# Exercise objective
Wherever a line of the data contains "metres", copy that line.

# Supplied records
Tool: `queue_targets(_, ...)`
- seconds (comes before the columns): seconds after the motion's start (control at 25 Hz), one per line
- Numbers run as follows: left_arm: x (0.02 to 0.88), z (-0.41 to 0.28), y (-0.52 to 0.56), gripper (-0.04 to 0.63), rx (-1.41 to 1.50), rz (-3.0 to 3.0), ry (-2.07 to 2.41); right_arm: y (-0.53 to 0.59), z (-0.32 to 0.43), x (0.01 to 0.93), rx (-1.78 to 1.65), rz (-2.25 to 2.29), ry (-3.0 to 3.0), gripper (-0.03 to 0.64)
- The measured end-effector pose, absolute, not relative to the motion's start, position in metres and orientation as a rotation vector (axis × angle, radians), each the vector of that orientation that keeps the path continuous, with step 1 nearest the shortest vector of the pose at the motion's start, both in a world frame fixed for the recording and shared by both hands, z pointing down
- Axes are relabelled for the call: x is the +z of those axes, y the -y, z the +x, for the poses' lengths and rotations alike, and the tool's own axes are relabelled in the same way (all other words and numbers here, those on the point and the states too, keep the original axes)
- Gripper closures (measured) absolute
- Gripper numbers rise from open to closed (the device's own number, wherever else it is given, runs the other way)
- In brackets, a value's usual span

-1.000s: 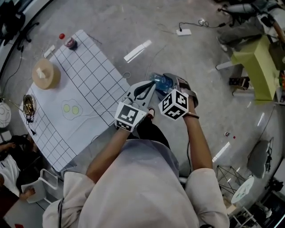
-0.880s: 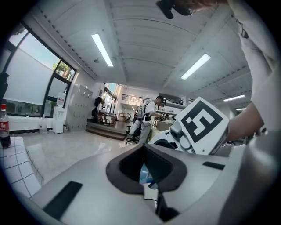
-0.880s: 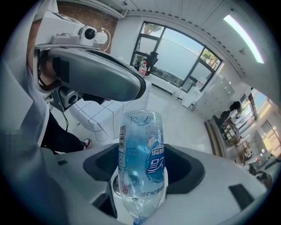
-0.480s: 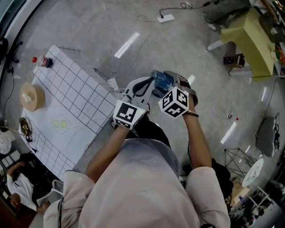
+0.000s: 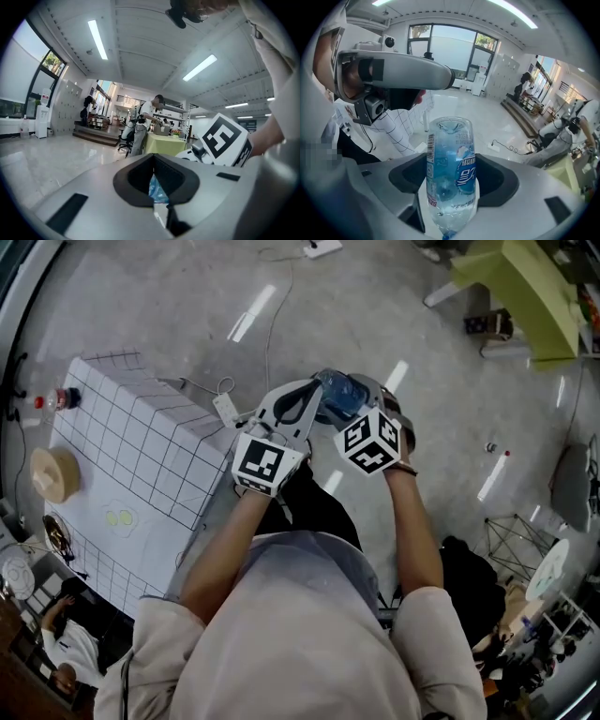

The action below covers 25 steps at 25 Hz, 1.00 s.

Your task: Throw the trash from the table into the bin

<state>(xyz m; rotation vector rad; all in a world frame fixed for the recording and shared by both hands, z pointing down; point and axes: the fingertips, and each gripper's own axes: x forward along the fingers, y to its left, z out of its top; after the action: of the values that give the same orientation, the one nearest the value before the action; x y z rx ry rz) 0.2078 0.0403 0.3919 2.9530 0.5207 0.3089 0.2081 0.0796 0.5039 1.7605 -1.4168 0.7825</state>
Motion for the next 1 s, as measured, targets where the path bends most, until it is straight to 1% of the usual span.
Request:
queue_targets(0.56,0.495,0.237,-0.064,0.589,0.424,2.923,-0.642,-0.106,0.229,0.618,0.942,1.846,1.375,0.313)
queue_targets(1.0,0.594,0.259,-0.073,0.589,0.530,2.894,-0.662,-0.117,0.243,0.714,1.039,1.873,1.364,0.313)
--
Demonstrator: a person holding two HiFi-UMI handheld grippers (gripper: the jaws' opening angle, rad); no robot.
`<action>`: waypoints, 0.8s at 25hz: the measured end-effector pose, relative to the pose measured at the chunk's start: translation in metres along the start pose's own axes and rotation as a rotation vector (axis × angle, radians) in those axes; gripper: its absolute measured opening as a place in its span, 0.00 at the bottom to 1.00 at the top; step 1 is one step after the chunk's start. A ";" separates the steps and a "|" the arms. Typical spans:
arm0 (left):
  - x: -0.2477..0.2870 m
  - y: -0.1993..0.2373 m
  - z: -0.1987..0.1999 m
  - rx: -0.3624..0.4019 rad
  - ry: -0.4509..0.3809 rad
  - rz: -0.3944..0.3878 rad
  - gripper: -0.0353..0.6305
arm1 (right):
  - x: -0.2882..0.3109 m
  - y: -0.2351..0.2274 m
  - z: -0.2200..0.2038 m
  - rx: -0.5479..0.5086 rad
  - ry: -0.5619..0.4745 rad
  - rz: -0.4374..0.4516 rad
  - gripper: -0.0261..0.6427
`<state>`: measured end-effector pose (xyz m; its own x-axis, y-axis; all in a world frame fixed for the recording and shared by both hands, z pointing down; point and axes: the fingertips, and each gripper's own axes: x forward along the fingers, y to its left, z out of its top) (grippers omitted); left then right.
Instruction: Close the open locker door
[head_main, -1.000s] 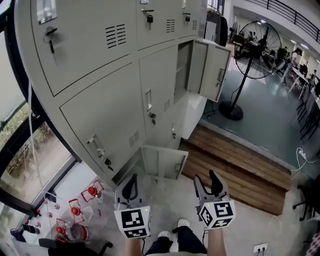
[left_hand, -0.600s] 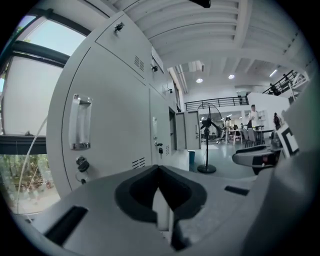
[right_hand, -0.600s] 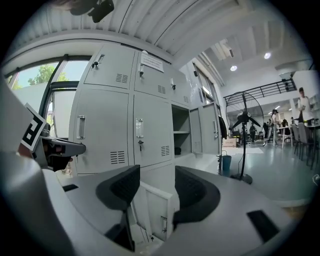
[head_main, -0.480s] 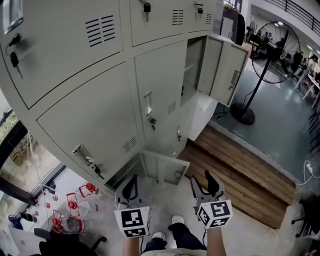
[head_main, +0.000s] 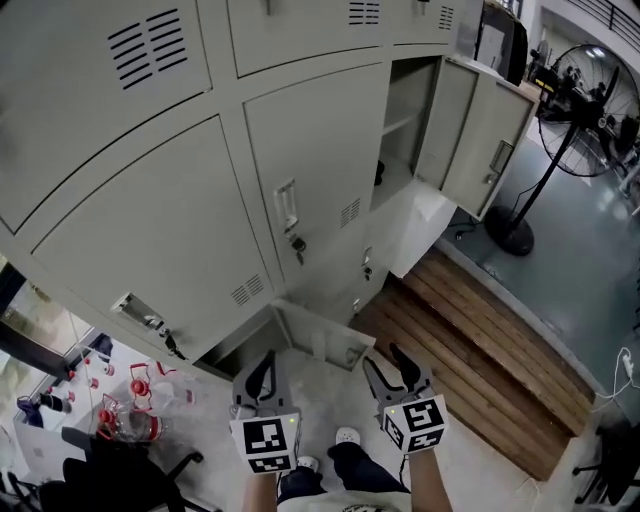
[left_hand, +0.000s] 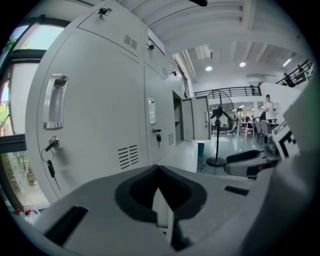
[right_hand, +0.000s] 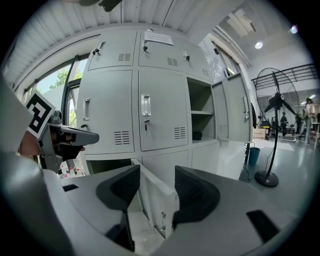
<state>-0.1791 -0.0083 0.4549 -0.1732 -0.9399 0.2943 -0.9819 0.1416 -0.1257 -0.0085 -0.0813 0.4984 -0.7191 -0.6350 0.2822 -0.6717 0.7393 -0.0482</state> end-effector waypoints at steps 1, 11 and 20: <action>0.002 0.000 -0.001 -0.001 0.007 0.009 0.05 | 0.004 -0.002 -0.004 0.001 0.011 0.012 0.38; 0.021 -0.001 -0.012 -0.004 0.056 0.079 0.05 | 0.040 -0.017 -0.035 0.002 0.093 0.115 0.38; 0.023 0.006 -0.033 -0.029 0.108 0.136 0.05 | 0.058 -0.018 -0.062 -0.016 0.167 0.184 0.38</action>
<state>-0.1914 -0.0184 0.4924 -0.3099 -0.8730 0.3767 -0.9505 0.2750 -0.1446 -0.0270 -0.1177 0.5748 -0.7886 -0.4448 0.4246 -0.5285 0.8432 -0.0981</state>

# Exercise response
- The measured end-effector pose, absolute, not relative to the motion's start, position in metres and orientation as a rotation vector (axis × angle, radians), each the vector of that orientation that keeps the path continuous, with step 1 nearest the shortest vector of the pose at the motion's start, both in a world frame fixed for the recording and shared by both hands, z pointing down
`<action>`: waypoints, 0.8s at 25hz: the measured end-effector pose, relative to the pose measured at the chunk's start: translation in metres along the start pose's own axes and rotation as a rotation vector (axis × angle, radians) in those axes; gripper: its absolute measured opening as a place in its span, 0.00 at the bottom to 1.00 at the top; step 1 is one step after the chunk's start. A ";" separates the steps and a "|" the arms. Typical spans:

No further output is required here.